What the task requires: Produce word for word the lines of the data below running from the one that has "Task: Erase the" to the one that has "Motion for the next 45", inclusive, and no others.

Record set:
--*--

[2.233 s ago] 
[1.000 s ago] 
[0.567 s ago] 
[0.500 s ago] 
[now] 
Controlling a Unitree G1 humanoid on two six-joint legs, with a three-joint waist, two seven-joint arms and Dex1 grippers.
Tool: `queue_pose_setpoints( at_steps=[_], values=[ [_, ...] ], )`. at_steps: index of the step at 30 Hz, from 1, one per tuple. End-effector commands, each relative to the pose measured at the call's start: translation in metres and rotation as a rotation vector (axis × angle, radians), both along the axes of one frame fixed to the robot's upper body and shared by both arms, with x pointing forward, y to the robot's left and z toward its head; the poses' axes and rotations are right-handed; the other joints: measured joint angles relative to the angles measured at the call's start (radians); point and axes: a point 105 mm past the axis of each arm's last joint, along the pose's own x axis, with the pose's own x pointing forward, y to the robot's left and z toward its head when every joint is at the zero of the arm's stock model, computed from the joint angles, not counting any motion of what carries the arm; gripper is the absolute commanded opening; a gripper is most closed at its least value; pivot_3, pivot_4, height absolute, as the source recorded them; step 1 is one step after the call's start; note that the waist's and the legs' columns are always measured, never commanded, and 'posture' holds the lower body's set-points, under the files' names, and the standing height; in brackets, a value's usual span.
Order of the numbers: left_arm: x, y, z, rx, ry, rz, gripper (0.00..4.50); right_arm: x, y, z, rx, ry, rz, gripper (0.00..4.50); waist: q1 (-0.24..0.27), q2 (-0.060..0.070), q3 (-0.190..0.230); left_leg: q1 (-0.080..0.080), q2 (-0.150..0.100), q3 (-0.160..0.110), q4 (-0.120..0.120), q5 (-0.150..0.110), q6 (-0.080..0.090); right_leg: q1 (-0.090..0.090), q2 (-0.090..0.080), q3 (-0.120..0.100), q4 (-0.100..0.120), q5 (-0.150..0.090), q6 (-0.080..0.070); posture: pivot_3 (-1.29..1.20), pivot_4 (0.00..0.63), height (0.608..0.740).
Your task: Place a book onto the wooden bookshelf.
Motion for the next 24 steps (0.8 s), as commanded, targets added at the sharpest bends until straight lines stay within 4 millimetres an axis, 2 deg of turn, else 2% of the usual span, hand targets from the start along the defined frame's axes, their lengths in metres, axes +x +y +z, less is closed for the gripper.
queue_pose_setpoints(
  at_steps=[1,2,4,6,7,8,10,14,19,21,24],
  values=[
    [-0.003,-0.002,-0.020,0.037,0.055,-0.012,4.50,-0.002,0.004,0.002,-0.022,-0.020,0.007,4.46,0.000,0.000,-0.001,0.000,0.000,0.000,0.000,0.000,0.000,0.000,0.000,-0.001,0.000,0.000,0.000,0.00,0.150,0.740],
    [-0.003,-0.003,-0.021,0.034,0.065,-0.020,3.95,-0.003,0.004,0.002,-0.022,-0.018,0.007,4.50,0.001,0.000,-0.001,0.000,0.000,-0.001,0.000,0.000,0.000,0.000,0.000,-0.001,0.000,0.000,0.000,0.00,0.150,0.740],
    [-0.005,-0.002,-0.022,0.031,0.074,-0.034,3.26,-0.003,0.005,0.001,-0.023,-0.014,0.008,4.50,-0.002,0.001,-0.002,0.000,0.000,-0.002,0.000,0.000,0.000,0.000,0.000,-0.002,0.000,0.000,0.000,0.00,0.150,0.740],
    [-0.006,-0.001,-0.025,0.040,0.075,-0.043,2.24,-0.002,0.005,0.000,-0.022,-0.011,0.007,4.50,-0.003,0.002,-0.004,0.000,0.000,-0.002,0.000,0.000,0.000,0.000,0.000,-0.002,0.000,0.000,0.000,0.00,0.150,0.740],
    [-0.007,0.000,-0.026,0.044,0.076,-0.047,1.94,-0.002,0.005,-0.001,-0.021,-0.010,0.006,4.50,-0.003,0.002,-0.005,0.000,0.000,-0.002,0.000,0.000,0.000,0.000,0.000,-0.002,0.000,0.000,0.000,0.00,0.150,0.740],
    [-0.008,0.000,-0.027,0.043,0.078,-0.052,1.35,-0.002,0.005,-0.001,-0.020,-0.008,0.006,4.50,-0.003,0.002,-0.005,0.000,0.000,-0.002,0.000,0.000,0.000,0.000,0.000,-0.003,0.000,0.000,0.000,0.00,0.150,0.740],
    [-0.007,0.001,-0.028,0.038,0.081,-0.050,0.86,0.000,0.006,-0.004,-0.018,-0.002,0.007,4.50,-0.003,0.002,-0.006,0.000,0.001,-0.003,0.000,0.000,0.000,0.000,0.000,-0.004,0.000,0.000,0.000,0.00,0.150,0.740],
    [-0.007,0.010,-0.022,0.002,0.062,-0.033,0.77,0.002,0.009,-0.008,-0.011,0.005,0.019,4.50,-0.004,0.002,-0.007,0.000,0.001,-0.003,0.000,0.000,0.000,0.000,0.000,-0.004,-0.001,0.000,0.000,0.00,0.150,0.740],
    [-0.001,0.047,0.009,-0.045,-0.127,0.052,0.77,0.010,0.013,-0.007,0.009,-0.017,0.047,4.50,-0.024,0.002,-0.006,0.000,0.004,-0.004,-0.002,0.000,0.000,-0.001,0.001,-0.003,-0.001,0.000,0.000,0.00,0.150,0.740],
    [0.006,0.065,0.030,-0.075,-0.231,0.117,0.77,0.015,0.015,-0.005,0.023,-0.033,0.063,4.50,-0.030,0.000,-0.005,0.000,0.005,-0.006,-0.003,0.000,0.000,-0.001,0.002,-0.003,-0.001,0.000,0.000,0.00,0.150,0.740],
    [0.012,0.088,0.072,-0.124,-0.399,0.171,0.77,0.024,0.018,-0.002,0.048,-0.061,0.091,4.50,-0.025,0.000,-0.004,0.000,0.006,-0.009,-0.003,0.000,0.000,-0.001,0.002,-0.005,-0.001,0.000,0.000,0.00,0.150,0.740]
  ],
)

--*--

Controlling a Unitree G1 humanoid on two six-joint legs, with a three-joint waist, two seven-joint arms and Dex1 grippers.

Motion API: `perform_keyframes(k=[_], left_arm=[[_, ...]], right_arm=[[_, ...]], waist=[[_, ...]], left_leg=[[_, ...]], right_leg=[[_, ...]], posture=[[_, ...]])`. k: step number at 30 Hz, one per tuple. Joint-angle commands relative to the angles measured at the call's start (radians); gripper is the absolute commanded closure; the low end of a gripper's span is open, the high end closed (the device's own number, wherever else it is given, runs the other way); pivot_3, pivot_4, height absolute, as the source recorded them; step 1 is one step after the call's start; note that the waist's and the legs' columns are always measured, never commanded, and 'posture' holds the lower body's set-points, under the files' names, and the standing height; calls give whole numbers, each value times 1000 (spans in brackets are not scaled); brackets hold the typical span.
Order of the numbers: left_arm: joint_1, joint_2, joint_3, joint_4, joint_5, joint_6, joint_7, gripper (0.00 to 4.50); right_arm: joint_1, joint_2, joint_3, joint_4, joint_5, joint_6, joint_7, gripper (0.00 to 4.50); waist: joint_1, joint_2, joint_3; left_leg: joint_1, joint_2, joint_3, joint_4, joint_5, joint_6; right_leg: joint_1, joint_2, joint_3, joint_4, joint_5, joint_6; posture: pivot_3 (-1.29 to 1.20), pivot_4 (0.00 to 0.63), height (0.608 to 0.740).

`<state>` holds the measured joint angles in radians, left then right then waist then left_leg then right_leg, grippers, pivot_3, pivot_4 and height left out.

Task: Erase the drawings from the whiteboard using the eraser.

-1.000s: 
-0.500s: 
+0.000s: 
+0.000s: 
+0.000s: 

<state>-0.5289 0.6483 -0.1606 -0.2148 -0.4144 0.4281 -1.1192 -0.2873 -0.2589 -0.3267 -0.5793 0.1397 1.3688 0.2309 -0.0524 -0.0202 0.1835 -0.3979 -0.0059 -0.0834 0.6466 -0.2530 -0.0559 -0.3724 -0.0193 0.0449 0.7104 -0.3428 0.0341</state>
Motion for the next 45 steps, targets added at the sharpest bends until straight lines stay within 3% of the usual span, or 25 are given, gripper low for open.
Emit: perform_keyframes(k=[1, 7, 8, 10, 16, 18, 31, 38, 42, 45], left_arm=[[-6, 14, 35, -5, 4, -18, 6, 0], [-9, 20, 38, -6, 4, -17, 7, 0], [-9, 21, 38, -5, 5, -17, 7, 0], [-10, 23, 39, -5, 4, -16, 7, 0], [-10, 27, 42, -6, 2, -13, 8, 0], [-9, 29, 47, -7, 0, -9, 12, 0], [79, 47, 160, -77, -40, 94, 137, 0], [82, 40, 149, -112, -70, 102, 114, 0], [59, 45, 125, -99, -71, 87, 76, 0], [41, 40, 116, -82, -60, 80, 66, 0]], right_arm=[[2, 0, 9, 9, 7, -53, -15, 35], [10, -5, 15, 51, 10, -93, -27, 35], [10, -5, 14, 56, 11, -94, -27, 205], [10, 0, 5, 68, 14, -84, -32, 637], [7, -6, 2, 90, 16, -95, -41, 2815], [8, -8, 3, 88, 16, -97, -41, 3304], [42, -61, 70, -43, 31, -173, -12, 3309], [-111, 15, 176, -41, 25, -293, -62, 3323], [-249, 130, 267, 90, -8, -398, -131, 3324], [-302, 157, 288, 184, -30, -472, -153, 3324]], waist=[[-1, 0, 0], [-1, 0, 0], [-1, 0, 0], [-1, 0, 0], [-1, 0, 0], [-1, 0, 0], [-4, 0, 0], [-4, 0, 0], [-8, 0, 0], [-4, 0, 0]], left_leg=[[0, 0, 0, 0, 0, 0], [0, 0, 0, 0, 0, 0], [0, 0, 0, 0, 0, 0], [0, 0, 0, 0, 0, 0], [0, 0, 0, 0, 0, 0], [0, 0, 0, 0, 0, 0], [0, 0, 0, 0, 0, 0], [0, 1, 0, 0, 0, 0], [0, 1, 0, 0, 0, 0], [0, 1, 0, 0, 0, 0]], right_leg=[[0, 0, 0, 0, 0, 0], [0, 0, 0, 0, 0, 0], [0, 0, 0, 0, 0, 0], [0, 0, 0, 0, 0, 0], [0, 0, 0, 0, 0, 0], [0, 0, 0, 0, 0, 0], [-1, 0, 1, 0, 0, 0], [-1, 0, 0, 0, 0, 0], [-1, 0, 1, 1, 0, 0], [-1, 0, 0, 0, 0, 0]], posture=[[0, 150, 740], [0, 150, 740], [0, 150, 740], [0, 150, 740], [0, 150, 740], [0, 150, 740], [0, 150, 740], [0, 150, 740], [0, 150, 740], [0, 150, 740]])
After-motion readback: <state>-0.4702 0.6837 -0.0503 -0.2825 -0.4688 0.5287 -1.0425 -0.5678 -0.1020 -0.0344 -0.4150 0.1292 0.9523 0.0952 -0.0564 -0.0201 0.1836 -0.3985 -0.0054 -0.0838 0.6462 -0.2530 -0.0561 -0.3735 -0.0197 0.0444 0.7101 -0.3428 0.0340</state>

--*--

Response:
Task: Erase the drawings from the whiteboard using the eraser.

-1.000s: 
-0.500s: 
+0.000s: 
+0.000s: 
+0.000s: 

<state>-0.5289 0.6483 -0.1606 -0.2148 -0.4144 0.4281 -1.1192 -0.2873 -0.2589 -0.3267 -0.5793 0.1397 1.3688 0.2309 -0.0524 -0.0202 0.1835 -0.3979 -0.0059 -0.0834 0.6466 -0.2530 -0.0559 -0.3724 -0.0193 0.0449 0.7104 -0.3428 0.0341</state>
Motion for the next 45 steps, targets added at the sharpest bends until straight lines stay within 3% of the usual span, or 25 are given, gripper low for open.

Output for the exercise is complete.